◆ **EXERCISE OBJECTIVE**
For each line below that holds "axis", return the line as it stands.
-.-.-
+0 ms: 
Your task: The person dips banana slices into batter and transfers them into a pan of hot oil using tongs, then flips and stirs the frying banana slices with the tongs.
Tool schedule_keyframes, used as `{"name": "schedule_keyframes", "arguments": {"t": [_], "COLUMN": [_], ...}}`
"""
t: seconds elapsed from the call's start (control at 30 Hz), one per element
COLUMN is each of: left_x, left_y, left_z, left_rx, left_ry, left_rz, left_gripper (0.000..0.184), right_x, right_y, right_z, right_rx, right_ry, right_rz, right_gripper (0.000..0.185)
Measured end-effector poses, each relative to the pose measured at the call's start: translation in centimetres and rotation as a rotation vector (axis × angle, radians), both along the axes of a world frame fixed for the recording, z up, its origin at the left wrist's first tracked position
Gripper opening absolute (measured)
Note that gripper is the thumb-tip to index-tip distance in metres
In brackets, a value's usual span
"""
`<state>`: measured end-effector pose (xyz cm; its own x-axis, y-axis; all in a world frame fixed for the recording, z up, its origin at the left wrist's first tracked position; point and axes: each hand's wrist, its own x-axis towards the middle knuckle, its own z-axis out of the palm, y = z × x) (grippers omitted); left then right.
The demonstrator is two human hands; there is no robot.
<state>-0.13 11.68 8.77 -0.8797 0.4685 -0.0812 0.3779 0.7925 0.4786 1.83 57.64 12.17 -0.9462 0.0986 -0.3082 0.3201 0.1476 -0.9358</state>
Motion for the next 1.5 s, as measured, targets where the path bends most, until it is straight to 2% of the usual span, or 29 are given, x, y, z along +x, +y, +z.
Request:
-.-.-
◆ **OUTPUT**
Measured end-effector poses, each relative to the pose measured at the call's start: translation in centimetres and rotation as a rotation vector (axis × angle, radians), both along the axes of a world frame fixed for the recording, z up, its origin at the left wrist's first tracked position
`<state>`: measured end-effector pose (xyz cm; its own x-axis, y-axis; all in a world frame fixed for the recording, z up, its origin at the left wrist's first tracked position; point and axes: each hand's wrist, its own x-axis towards the middle knuckle, its own z-axis out of the palm, y = z × x) (grippers omitted); left then right.

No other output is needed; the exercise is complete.